Pull out every line of the listing below where "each" appears.

Data provided
******************************

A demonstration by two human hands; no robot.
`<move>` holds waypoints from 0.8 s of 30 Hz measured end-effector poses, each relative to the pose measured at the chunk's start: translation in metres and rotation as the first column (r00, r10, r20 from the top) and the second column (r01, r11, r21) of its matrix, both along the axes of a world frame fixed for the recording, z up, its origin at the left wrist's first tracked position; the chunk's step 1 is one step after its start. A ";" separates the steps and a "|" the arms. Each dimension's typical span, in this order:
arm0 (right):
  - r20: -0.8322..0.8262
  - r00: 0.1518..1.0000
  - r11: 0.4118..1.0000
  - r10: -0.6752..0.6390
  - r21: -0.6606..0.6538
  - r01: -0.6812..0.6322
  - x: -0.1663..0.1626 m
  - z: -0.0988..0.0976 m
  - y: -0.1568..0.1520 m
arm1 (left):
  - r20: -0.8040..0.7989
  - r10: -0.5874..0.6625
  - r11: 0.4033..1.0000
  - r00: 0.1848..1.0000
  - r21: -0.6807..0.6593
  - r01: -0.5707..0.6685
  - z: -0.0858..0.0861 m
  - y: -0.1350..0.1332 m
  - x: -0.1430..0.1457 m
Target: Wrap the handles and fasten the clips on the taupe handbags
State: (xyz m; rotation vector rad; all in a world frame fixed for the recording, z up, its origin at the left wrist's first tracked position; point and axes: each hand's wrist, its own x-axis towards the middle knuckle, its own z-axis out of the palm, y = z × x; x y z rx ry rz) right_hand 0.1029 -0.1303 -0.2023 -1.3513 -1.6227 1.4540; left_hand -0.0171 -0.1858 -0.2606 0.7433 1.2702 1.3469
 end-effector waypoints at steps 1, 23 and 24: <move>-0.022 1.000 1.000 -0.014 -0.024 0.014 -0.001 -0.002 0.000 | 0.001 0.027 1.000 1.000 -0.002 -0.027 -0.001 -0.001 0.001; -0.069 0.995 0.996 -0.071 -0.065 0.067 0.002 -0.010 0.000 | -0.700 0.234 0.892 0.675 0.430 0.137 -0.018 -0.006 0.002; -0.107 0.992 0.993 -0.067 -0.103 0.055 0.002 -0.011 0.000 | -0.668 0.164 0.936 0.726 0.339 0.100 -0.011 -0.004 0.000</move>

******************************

Finished exercise
`<move>` holds waypoints from 0.8 s of 30 Hz measured end-effector poses, each relative to the pose measured at the chunk's start: translation in metres and rotation as the first column (r00, r10, r20 from the top) and the second column (r01, r11, r21) of its matrix, both along the axes of a world frame fixed for the recording, z up, its origin at the left wrist's first tracked position; the chunk's step 1 is one step after its start. A ";" separates the steps and a "|" the arms. Each dimension's typical span, in this order:
State: (xyz m; rotation vector rad; all in a world frame fixed for the recording, z up, its origin at the left wrist's first tracked position; point and axes: each hand's wrist, its own x-axis towards the middle knuckle, its own z-axis out of the palm, y = z × x; x y z rx ry rz) right_hand 0.1029 -0.1303 -0.2023 -1.3513 -1.6227 1.4540; left_hand -0.0171 -0.1858 -0.2606 0.7433 1.2702 1.3469

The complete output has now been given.